ACTIVITY — Determine how many lines in the listing below contain the word "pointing", then state that number by itself.

SOURCE MATERIAL —
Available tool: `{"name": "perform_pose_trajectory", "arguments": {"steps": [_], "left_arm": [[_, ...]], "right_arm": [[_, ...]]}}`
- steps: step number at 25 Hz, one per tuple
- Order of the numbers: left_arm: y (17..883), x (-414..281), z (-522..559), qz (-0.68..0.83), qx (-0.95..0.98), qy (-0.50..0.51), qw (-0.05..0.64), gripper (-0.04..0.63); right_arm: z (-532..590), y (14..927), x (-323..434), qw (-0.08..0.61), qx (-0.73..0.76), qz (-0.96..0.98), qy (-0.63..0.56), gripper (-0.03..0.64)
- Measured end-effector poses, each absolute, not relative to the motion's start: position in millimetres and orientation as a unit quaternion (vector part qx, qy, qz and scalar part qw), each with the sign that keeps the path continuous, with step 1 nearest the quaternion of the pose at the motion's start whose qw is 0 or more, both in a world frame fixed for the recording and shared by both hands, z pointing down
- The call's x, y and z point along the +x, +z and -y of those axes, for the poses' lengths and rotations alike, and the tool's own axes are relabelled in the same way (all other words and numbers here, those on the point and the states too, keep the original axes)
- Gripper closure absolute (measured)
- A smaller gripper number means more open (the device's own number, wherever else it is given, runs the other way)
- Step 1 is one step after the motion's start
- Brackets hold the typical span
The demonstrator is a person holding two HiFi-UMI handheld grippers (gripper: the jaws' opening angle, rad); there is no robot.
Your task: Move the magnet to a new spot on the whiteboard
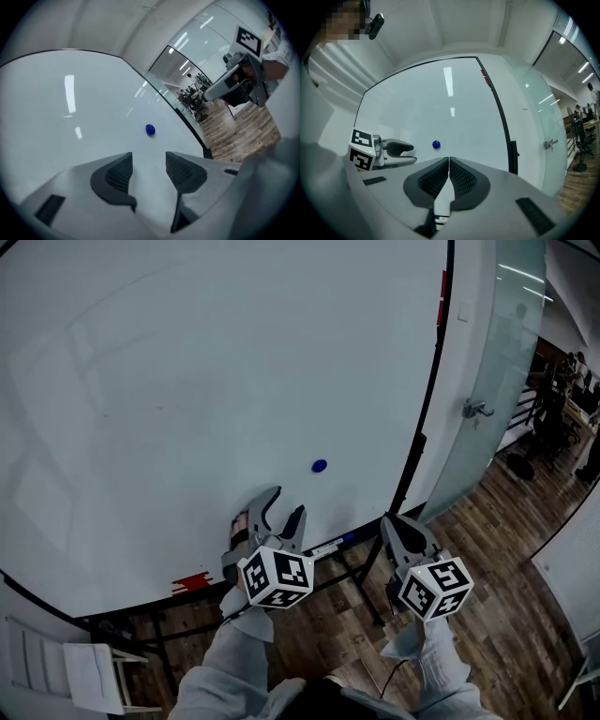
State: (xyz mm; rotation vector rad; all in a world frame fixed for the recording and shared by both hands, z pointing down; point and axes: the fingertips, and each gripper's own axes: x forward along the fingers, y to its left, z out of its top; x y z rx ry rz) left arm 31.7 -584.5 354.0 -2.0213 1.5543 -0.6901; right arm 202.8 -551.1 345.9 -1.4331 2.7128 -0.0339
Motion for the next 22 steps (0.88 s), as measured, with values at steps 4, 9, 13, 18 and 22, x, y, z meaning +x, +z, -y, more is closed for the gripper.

EXERCISE SOLUTION — 2